The Wisdom of Mole-Rats

This research, fascinating in its own right, also has practical applications. Even this small sampling of mole-rat species shows that several of these animals mastered the art of analgesia before humans ever evolved. The molecular mechanisms for shutting off pain discovered in mole-rats could lead to new ways to ameliorate pain in humans. Scientists are already studying nerve growth factor signaling and the sodium ion channel NaV1.7 as potential targets for new pain therapies, with promising results.
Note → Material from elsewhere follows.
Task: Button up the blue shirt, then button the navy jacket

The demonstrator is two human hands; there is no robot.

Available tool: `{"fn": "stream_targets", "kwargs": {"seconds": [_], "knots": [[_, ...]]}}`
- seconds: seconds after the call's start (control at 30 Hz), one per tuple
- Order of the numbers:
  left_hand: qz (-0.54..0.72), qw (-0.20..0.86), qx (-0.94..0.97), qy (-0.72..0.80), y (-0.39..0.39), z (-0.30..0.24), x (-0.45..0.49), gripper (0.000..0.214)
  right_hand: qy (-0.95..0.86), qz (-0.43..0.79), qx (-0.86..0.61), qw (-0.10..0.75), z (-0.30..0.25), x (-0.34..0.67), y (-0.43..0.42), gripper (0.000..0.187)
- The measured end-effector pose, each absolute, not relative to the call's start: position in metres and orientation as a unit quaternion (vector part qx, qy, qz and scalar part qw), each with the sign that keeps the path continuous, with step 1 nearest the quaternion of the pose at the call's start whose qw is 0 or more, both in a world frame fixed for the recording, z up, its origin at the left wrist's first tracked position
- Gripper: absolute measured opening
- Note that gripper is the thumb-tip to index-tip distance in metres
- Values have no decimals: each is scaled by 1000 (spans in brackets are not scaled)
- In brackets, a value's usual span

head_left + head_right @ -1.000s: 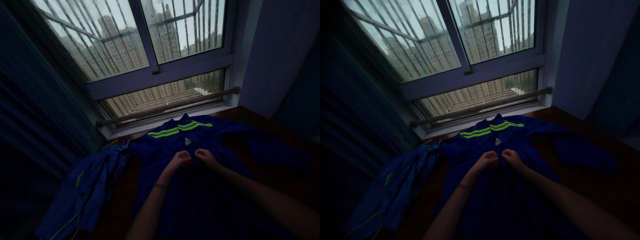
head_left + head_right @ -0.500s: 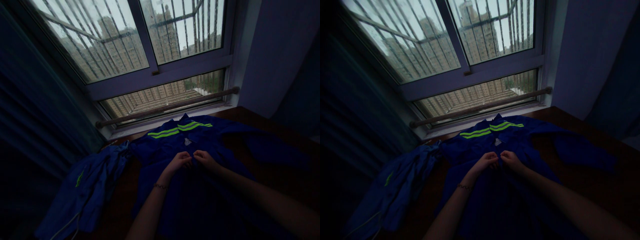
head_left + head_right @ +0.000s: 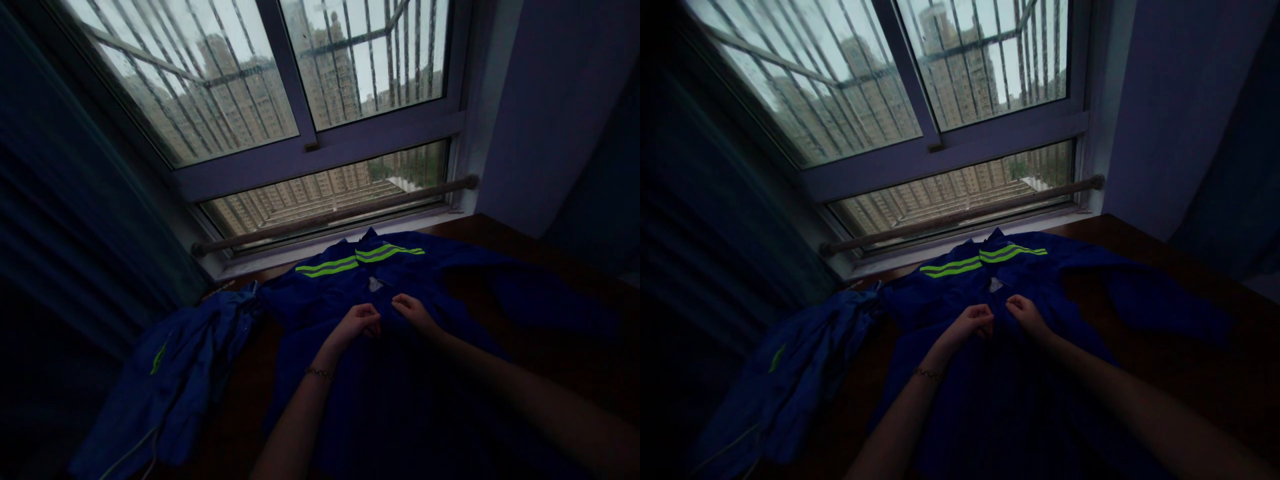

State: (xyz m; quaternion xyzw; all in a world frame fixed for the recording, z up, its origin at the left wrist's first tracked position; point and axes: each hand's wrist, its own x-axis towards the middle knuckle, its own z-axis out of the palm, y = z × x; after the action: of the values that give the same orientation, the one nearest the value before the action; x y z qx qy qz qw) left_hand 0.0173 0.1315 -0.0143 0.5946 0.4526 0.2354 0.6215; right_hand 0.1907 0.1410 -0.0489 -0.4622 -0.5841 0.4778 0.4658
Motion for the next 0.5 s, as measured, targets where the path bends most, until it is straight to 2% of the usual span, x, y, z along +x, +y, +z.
{"fn": "stream_targets", "kwargs": {"seconds": [0.07,0.13,0.23,0.3,0.4,0.5], "knots": [[285,521,628,503,130,-11,22,28,-611,440,-460,470,-40,192,139,24],[374,356,651,557,127,-5,26,26,-644,373,-472,472,-28,200,141,24],[442,140,663,588,124,0,28,20,-662,218,-529,484,-19,221,155,23],[423,63,670,607,126,-5,26,35,-668,114,-572,462,-25,234,166,24],[350,70,664,656,134,-22,19,87,-698,46,-615,364,-47,240,174,38],[318,152,676,648,139,-35,14,109,-746,62,-600,283,-63,228,167,43]]}}
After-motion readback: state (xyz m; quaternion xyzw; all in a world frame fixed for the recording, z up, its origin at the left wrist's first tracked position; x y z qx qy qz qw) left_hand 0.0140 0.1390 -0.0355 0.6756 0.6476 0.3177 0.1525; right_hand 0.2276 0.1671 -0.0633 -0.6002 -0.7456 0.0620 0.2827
Lewin is continuing his investigations into some of the naked mole-rat’s other peculiarities. He’s especially interested in the extreme social lives of naked mole-rats. They live in colonies of up to 300 individuals with a queen who is the only breeding female. Their society is highly organized and hierarchical, with every animal having a rank and a job to do. Lewin is planning studies on the vocal communication of naked mole-rats, which he says have the most diverse vocal repertoire of any rodent known.
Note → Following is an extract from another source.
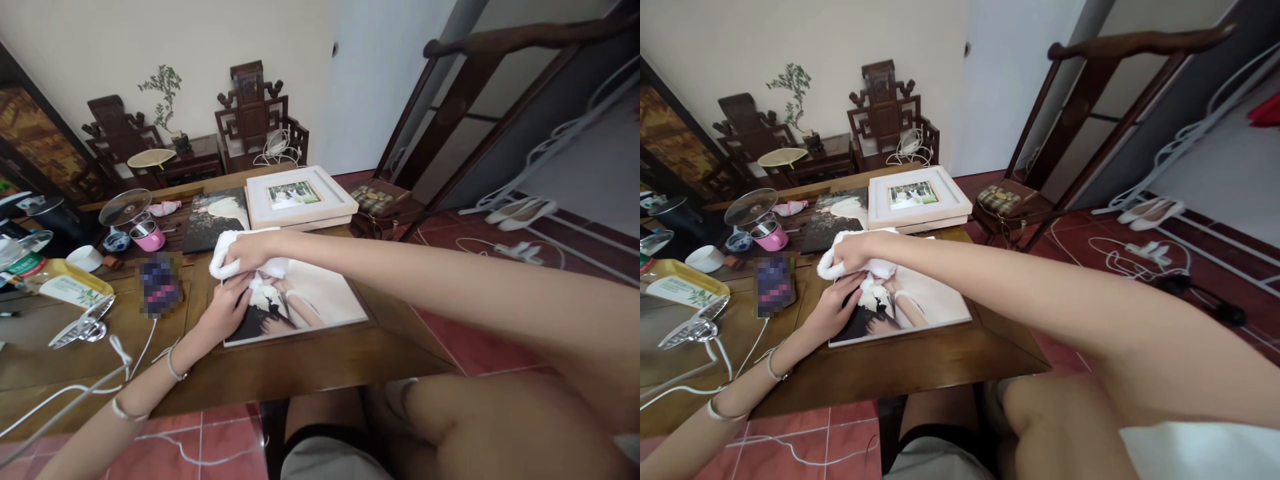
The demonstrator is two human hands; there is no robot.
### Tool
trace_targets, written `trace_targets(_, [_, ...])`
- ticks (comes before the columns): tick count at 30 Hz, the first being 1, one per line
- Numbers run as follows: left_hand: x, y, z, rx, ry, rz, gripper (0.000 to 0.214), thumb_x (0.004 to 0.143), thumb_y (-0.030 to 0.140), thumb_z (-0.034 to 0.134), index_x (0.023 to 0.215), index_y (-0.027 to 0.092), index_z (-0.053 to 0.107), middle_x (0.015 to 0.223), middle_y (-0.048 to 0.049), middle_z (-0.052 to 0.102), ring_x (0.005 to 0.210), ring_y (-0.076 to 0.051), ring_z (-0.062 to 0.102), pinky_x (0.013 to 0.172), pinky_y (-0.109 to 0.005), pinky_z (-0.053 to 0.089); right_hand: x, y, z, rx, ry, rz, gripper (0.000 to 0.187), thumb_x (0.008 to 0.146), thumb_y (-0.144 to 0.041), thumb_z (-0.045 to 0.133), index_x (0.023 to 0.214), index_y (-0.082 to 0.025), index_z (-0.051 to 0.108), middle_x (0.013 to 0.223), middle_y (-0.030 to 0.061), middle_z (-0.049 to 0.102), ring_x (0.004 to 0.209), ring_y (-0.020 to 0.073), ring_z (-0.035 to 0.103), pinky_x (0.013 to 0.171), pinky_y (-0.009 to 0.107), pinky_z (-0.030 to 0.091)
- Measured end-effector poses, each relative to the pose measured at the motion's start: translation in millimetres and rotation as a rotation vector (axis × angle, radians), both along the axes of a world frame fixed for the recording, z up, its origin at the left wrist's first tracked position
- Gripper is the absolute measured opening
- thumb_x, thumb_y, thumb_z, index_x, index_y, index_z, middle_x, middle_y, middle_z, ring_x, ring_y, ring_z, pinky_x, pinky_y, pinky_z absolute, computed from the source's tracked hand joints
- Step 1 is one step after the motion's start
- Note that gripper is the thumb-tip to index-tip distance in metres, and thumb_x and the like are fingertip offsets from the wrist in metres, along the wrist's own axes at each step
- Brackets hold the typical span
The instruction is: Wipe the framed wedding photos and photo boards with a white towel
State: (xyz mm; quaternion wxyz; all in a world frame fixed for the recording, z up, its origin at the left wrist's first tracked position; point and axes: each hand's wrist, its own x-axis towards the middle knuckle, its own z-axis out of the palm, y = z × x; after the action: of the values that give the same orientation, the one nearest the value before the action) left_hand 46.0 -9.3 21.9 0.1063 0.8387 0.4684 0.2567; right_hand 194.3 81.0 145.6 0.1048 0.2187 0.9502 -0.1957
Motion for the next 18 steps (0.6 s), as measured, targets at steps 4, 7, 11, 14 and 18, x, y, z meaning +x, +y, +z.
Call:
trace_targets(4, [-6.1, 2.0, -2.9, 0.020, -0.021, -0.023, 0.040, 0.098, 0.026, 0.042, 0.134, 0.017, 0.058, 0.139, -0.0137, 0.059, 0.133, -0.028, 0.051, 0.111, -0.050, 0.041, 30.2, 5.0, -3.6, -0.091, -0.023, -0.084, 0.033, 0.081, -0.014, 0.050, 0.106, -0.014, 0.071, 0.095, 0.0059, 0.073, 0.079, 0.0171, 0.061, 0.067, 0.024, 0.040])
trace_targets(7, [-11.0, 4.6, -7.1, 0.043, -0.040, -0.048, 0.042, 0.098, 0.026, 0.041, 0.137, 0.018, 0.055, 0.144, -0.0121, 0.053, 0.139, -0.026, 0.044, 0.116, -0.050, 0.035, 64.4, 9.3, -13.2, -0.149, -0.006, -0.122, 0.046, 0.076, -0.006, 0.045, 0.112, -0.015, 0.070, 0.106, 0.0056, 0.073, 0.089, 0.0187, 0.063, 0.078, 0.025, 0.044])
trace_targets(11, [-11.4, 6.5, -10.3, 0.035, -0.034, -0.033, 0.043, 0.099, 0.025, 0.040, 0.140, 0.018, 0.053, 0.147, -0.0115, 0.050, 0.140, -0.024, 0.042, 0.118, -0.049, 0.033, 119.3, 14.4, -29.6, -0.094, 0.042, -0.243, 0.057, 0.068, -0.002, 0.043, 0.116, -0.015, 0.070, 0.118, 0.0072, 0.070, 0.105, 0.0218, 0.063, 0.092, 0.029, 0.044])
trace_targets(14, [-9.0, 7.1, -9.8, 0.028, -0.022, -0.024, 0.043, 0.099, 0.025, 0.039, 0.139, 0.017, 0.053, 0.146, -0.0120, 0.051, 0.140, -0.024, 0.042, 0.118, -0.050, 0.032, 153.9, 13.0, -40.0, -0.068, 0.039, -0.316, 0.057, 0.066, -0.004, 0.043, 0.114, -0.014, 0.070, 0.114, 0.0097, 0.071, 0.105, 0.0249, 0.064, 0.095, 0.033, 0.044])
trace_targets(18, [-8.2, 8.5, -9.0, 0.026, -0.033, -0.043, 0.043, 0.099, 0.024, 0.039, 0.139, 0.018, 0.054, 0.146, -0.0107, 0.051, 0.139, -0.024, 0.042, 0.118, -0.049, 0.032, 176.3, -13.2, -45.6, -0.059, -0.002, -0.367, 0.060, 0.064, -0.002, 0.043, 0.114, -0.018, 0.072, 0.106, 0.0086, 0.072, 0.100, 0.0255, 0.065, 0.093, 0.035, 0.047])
And still, Lewin says, that’s just the tip of the iceberg. “We haven’t even mentioned their longevity, cancer resistance, or metabolism,” he says. “A few years ago, we showed that naked mole-rats can go into a state of suspended animation for up to eighteen minutes without any oxygen and recover completely without any neurological or cardiac deficits whatsoever. So basically, they are resistant to stroke and cardiac arrest.”

For Lewin and his colleagues, this interface between evolutionary biology and biomedicine has been a fruitful area of research. “We see that the mole-rat can teach us how to accomplish things that are desirable for treating people or avoiding disease,” he says. “Evolution has had millions of years to come up with solutions. Now we have powerful scientific tools to study and understand these natural treasures.”


Smith, E.S.J., Park, T.J. & Lewin, G.R. Independent evolution of pain insensitivity in African mole-rats: origins and mechanisms. J Comp Physiol A (2020). DOI: 10.1007/s00359-020-01414-w.